Он так торопился, что едва не налетел на реденькую ограду фактории, выругался и, ухватив руками пару деревянных планок, с треском выломал их.
– Понастроили тут… мастера краснопузые.
Одно из окошек фактории едва приметно мерцало – свет лампы почти не проникал через снеговую махру, прилипшую к стеклу. Чимбер отдышался, перемахнул на ту сторону ограды и постучал кулаком в дверь.
– Эй, народ! – прокричал он как можно громче и веселее. – Открывай запоры!

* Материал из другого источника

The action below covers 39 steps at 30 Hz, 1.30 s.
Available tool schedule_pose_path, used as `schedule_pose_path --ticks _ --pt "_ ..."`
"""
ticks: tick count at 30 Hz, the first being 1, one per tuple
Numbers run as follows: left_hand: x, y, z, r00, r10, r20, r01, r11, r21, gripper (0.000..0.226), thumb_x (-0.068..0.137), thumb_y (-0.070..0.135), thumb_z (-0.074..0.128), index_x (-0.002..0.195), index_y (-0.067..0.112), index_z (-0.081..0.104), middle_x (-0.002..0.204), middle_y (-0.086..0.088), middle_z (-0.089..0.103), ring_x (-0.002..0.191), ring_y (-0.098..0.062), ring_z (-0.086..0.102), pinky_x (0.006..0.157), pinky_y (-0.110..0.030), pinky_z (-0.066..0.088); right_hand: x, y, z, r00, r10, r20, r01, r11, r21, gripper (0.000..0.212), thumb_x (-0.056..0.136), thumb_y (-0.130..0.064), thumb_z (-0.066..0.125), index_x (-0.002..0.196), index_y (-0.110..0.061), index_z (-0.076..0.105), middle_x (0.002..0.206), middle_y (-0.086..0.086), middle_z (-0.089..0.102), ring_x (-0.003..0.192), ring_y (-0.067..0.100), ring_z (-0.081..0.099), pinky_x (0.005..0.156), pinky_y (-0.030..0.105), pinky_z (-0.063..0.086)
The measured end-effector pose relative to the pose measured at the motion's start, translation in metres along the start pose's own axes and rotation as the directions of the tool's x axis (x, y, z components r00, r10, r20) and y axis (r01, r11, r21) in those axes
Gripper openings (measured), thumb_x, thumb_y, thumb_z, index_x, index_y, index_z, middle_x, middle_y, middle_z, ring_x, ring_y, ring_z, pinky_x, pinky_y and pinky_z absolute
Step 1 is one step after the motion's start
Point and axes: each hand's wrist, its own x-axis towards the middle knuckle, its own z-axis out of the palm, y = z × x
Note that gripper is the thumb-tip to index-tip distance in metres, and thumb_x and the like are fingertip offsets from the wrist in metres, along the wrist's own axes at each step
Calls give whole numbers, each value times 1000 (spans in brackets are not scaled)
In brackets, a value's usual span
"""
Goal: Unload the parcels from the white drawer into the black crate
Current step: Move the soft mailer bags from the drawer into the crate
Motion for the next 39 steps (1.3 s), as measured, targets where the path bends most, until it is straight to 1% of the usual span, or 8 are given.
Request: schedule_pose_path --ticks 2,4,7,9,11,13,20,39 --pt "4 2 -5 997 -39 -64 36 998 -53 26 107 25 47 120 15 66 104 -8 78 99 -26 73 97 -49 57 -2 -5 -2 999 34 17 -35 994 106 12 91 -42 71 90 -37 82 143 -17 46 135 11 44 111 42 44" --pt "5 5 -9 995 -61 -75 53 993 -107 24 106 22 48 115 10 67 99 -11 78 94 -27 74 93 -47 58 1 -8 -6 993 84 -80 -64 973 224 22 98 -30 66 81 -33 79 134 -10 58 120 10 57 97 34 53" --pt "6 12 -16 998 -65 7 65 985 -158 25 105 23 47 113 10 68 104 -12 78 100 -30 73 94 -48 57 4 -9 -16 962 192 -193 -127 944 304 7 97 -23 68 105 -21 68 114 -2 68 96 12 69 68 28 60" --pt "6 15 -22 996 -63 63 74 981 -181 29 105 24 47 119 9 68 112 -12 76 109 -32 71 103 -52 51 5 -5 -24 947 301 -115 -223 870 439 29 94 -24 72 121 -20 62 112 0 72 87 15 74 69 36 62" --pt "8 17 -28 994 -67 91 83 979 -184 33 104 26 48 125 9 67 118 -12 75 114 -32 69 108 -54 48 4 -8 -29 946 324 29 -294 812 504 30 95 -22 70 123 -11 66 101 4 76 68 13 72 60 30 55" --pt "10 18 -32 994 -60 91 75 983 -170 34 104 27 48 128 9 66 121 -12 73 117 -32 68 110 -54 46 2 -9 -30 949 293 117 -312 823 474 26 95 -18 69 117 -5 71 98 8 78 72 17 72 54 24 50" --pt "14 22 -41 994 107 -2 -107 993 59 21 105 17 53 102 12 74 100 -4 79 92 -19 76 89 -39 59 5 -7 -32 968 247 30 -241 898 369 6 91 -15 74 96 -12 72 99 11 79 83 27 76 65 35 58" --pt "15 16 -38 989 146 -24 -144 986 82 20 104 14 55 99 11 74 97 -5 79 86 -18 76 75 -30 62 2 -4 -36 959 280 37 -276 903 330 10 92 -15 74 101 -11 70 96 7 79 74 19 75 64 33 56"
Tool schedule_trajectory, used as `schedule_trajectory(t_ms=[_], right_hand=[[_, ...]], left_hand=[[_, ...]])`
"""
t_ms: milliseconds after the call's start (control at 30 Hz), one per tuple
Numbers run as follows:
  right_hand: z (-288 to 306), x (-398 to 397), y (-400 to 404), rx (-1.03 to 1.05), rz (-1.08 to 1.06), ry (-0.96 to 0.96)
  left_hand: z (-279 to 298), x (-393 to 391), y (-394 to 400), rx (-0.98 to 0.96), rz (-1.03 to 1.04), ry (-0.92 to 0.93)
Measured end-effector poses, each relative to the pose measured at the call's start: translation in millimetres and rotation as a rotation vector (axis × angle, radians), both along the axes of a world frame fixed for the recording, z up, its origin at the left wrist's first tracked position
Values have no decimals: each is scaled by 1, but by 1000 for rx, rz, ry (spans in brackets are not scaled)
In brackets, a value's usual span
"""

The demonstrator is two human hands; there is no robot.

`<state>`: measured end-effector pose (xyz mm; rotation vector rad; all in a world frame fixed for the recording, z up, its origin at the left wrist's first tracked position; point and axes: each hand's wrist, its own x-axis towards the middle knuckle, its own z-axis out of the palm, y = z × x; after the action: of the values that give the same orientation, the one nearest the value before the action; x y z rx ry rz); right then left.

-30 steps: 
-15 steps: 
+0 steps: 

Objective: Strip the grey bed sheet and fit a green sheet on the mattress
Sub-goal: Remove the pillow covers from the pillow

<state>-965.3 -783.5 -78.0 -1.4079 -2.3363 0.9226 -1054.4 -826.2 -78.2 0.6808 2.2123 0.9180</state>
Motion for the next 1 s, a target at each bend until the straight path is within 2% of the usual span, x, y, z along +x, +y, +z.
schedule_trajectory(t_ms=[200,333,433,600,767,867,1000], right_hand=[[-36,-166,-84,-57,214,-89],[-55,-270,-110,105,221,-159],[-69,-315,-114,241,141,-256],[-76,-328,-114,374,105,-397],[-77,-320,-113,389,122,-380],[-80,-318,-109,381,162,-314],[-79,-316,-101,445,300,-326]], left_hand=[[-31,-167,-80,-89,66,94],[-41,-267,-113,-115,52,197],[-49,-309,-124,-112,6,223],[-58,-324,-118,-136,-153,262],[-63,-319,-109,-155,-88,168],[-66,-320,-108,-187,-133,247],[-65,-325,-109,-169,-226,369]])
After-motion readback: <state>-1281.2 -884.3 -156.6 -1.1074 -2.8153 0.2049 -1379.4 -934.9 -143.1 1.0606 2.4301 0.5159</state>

В ответ – ни единого звука, только слышно было, как завывает ветер, пытаясь сдвинуть с места тяжелые глыбы снега, прикипевшие к камням, тужится, надрывается, но все тщетно. – Эй, народ, я знаю, что вы здесь, открывайте!
Поджечь бы это неказистое деревянное сооружение, – впрочем, выглядело оно среди кибиток дворцом, туземцы здешние ранее такого не видывали, – и дело с концом, но для начала из фактории надо было еще выманить жену красного командира.
Наконец в сенях фактории кто-то зашевелился, поинтересовался испуганно:
– Кто там?
– Свои. С заставы.
– A-а, с заставы, – кашляя, облегченно произнес невидимый человек, забрякал засовом. – Раз с заставы – значит, действительно свои.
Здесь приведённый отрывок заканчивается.